■ Data segment
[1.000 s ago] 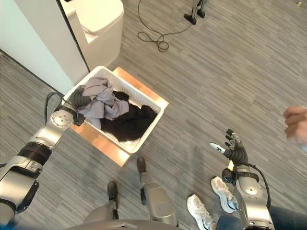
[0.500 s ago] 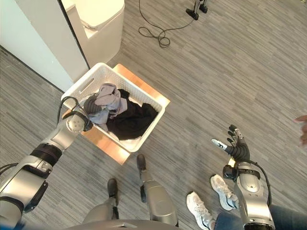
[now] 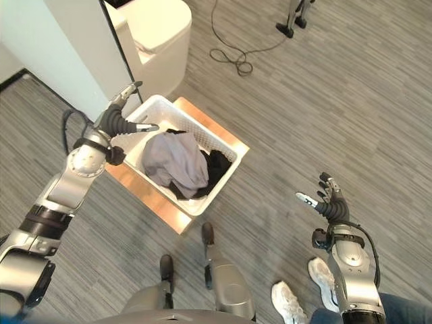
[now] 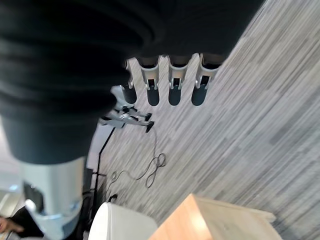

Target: Pick up bed clothes into laundry basket.

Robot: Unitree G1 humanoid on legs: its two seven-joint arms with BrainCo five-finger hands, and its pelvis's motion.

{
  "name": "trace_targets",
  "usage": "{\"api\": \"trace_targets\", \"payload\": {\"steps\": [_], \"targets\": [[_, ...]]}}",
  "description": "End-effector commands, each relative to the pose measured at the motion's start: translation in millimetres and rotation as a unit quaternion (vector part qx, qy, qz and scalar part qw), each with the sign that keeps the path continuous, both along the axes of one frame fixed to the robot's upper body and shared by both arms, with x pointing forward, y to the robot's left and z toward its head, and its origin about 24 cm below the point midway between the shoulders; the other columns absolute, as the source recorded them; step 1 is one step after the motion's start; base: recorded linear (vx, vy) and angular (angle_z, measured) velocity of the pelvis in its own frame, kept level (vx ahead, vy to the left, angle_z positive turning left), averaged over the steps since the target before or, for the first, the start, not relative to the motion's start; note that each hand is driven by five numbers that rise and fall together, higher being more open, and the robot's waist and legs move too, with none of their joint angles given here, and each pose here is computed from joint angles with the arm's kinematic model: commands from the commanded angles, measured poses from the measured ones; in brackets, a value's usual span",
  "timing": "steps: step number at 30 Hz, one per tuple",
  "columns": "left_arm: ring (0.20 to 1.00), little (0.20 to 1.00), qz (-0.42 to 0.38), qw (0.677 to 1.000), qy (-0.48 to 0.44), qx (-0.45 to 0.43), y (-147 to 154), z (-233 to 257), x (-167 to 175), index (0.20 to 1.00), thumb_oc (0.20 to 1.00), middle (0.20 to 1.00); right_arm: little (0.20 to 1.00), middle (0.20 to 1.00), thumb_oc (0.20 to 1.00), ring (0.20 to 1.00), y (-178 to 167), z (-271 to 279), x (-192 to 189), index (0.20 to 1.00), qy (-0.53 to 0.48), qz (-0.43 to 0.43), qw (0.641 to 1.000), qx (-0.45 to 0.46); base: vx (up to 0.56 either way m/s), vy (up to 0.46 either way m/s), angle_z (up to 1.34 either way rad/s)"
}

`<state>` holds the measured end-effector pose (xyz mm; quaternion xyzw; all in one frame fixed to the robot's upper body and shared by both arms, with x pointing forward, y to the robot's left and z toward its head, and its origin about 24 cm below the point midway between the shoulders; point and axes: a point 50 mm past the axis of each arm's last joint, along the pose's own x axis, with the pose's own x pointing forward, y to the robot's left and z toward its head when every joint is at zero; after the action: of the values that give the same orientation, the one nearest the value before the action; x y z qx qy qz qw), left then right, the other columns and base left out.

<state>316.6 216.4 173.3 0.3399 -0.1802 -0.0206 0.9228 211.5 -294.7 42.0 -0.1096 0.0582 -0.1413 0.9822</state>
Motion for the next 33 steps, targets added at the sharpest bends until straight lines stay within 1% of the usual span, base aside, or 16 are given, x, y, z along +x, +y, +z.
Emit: {"api": "trace_targets", "payload": {"steps": [1, 2, 4, 5, 7, 9, 11, 12, 15, 16, 20, 24, 27, 30, 32, 33], "targets": [[1.0, 1.0, -0.003, 0.993, -0.019, -0.114, 31, -5, -27, 1.0, 1.0, 1.0, 1.0, 1.0, 1.0, 1.0, -13, 27, 2, 1.0, -0.064, -0.018, 0.997, -0.025, 0.06, 0.0, 0.11], [1.0, 1.0, -0.001, 0.993, -0.018, -0.116, 33, -6, -29, 1.0, 1.0, 1.0, 1.0, 1.0, 1.0, 1.0, -12, 26, 2, 1.0, -0.062, -0.016, 0.998, -0.025, 0.06, -0.003, 0.01], [1.0, 1.0, 0.04, 0.976, -0.017, -0.214, 55, -31, -60, 1.0, 1.0, 1.0, 1.0, 1.0, 1.0, 1.0, -5, 25, 5, 1.0, -0.076, -0.008, 0.997, -0.006, 0.05, 0.003, 0.07], [1.0, 1.0, 0.042, 0.976, -0.015, -0.215, 56, -32, -62, 1.0, 1.0, 1.0, 1.0, 1.0, 1.0, 1.0, -4, 25, 5, 1.0, -0.074, -0.005, 0.997, -0.007, 0.04, 0.004, 0.22], [1.0, 1.0, 0.078, 0.952, -0.005, -0.297, 64, -58, -85, 1.0, 1.0, 1.0, 1.0, 1.0, 1.0, 1.0, 4, 21, 6, 1.0, -0.083, 0.001, 0.996, 0.017, 0.03, 0.009, 0.26], [1.0, 1.0, 0.117, 0.92, 0.015, -0.374, 66, -89, -104, 1.0, 1.0, 1.0, 1.0, 1.0, 1.0, 1.0, 12, 12, 5, 1.0, -0.085, 0.004, 0.995, 0.049, 0.02, 0.012, 0.3], [1.0, 1.0, 0.169, 0.869, 0.069, -0.46, 64, -135, -138, 1.0, 1.0, 1.0, 1.0, 1.0, 1.0, 1.0, 17, 0, -5, 1.0, -0.072, 0.005, 0.994, 0.077, 0.01, 0.004, 0.34], [1.0, 1.0, 0.17, 0.868, 0.07, -0.461, 64, -135, -139, 1.0, 1.0, 1.0, 1.0, 1.0, 1.0, 1.0, 17, 0, -6, 1.0, -0.071, 0.005, 0.995, 0.076, 0.01, 0.002, 0.33], [1.0, 1.0, 0.207, 0.832, 0.114, -0.501, 62, -163, -160, 1.0, 1.0, 1.0, 1.0, 1.0, 1.0, 1.0, 23, -5, -9, 1.0, -0.057, 0.015, 0.995, 0.08, 0.01, 0.011, 0.32], [1.0, 1.0, 0.21, 0.827, 0.123, -0.506, 61, -166, -161, 1.0, 1.0, 1.0, 1.0, 1.0, 1.0, 1.0, 25, -4, -8, 1.0, -0.057, 0.021, 0.995, 0.079, 0.0, 0.016, 0.28], [1.0, 1.0, 0.209, 0.862, 0.109, -0.448, 65, -150, -157, 1.0, 1.0, 1.0, 1.0, 1.0, 1.0, 1.0, 30, -2, -7, 1.0, -0.067, 0.021, 0.993, 0.091, 0.01, 0.019, 0.25], [1.0, 1.0, 0.2, 0.855, 0.091, -0.47, 61, -147, -149, 1.0, 1.0, 1.0, 1.0, 1.0, 1.0, 1.0, 35, 2, -4, 1.0, -0.092, 0.021, 0.989, 0.116, -0.01, 0.017, 0.46], [1.0, 1.0, 0.188, 0.861, 0.101, -0.463, 56, -147, -139, 1.0, 1.0, 1.0, 1.0, 1.0, 1.0, 1.0, 33, 0, -12, 1.0, -0.089, 0.013, 0.99, 0.111, -0.05, -0.074, 0.78], [1.0, 1.0, 0.184, 0.859, 0.115, -0.463, 53, -153, -137, 1.0, 1.0, 1.0, 1.0, 1.0, 1.0, 1.0, 26, -7, -24, 1.0, -0.073, -0.001, 0.991, 0.11, 0.0, -0.175, 2.26], [1.0, 1.0, 0.187, 0.867, 0.094, -0.453, 57, -146, -137, 1.0, 1.0, 1.0, 1.0, 1.0, 1.0, 1.0, 15, -5, -31, 1.0, -0.077, -0.019, 0.993, 0.093, -0.05, -0.185, 2.94], [1.0, 1.0, 0.185, 0.871, 0.099, -0.444, 56, -146, -139, 1.0, 1.0, 1.0, 1.0, 1.0, 1.0, 1.0, 17, -10, -35, 1.0, -0.065, -0.013, 0.991, 0.112, -0.1, -0.187, 2.49]]}}
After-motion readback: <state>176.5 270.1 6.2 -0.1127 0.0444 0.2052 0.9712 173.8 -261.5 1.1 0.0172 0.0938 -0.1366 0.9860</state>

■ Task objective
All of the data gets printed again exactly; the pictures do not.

■ Solution for this task
[1.000 s ago] 
[0.500 s ago] 
[now] 
[now] 

Target: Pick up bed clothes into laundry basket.

Robot: Unitree G1 humanoid on legs: its two seven-joint arms with BrainCo five-finger hands, and its pelvis's motion.

{
  "name": "trace_targets",
  "usage": "{\"api\": \"trace_targets\", \"payload\": {\"steps\": [_], \"targets\": [[_, ...]]}}",
  "description": "End-effector commands, each relative to the pose measured at the motion's start: translation in millimetres and rotation as a unit quaternion (vector part qx, qy, qz and scalar part qw), each with the sign that keeps the path continuous, both along the axes of one frame fixed to the robot's upper body and shared by both arms, with x pointing forward, y to the robot's left and z toward its head, and its origin about 24 cm below the point midway between the shoulders; the other columns absolute, as the source recorded them; step 1 is one step after the motion's start; base: recorded linear (vx, vy) and angular (angle_z, measured) velocity of the pelvis in its own frame, kept level (vx ahead, vy to the left, angle_z positive turning left), averaged over the steps since the target before or, for the first, the start, not relative to the motion's start; note that each hand is driven by five numbers that rise and fall together, higher being more open, and the robot's waist and legs move too, with none of their joint angles given here, and each pose here is computed from joint angles with the arm's kinematic model: commands from the commanded angles, measured poses from the measured ones; in brackets, a value's usual span",
  "timing": "steps: step number at 30 Hz, one per tuple",
  "columns": "left_arm: ring (0.20 to 1.00), little (0.20 to 1.00), qz (-0.42 to 0.38), qw (0.677 to 1.000), qy (-0.48 to 0.44), qx (-0.45 to 0.43), y (-147 to 154), z (-233 to 257), x (-167 to 175), index (0.20 to 1.00), thumb_oc (0.20 to 1.00), middle (0.20 to 1.00); right_arm: little (0.20 to 1.00), middle (0.20 to 1.00), thumb_oc (0.20 to 1.00), ring (0.20 to 1.00), y (-178 to 167), z (-271 to 279), x (-192 to 189), index (0.20 to 1.00), qy (-0.53 to 0.48), qz (-0.43 to 0.43), qw (0.641 to 1.000), qx (-0.45 to 0.46); base: vx (up to 0.56 either way m/s), vy (up to 0.46 either way m/s), angle_z (up to 1.34 either way rad/s)"
}

`<state>` holds the measured end-effector pose (xyz mm; quaternion xyzw; all in one frame fixed to the robot's upper body and shared by both arms, with x pointing forward, y to the robot's left and z toward its head, and its origin about 24 cm below the point midway between the shoulders; point and axes: a point 50 mm past the axis of each arm's last joint, along the pose's own x axis, with the pose's own x pointing forward, y to the robot's left and z toward its head when every joint is at zero; after the action: of the values that give the same orientation, the one nearest the value before the action; x y z qx qy qz qw), left then right, the other columns and base left out.

<state>316.6 216.4 173.3 0.3399 -0.1802 -0.0206 0.9228 211.5 -294.7 42.0 -0.1096 0.0582 -0.1413 0.9822</state>
Motion for the next 33 steps, targets added at the sharpest bends until straight lines stay within 1% of the usual span, base aside, or 16 are given, x, y, z along +x, +y, +z.
Emit: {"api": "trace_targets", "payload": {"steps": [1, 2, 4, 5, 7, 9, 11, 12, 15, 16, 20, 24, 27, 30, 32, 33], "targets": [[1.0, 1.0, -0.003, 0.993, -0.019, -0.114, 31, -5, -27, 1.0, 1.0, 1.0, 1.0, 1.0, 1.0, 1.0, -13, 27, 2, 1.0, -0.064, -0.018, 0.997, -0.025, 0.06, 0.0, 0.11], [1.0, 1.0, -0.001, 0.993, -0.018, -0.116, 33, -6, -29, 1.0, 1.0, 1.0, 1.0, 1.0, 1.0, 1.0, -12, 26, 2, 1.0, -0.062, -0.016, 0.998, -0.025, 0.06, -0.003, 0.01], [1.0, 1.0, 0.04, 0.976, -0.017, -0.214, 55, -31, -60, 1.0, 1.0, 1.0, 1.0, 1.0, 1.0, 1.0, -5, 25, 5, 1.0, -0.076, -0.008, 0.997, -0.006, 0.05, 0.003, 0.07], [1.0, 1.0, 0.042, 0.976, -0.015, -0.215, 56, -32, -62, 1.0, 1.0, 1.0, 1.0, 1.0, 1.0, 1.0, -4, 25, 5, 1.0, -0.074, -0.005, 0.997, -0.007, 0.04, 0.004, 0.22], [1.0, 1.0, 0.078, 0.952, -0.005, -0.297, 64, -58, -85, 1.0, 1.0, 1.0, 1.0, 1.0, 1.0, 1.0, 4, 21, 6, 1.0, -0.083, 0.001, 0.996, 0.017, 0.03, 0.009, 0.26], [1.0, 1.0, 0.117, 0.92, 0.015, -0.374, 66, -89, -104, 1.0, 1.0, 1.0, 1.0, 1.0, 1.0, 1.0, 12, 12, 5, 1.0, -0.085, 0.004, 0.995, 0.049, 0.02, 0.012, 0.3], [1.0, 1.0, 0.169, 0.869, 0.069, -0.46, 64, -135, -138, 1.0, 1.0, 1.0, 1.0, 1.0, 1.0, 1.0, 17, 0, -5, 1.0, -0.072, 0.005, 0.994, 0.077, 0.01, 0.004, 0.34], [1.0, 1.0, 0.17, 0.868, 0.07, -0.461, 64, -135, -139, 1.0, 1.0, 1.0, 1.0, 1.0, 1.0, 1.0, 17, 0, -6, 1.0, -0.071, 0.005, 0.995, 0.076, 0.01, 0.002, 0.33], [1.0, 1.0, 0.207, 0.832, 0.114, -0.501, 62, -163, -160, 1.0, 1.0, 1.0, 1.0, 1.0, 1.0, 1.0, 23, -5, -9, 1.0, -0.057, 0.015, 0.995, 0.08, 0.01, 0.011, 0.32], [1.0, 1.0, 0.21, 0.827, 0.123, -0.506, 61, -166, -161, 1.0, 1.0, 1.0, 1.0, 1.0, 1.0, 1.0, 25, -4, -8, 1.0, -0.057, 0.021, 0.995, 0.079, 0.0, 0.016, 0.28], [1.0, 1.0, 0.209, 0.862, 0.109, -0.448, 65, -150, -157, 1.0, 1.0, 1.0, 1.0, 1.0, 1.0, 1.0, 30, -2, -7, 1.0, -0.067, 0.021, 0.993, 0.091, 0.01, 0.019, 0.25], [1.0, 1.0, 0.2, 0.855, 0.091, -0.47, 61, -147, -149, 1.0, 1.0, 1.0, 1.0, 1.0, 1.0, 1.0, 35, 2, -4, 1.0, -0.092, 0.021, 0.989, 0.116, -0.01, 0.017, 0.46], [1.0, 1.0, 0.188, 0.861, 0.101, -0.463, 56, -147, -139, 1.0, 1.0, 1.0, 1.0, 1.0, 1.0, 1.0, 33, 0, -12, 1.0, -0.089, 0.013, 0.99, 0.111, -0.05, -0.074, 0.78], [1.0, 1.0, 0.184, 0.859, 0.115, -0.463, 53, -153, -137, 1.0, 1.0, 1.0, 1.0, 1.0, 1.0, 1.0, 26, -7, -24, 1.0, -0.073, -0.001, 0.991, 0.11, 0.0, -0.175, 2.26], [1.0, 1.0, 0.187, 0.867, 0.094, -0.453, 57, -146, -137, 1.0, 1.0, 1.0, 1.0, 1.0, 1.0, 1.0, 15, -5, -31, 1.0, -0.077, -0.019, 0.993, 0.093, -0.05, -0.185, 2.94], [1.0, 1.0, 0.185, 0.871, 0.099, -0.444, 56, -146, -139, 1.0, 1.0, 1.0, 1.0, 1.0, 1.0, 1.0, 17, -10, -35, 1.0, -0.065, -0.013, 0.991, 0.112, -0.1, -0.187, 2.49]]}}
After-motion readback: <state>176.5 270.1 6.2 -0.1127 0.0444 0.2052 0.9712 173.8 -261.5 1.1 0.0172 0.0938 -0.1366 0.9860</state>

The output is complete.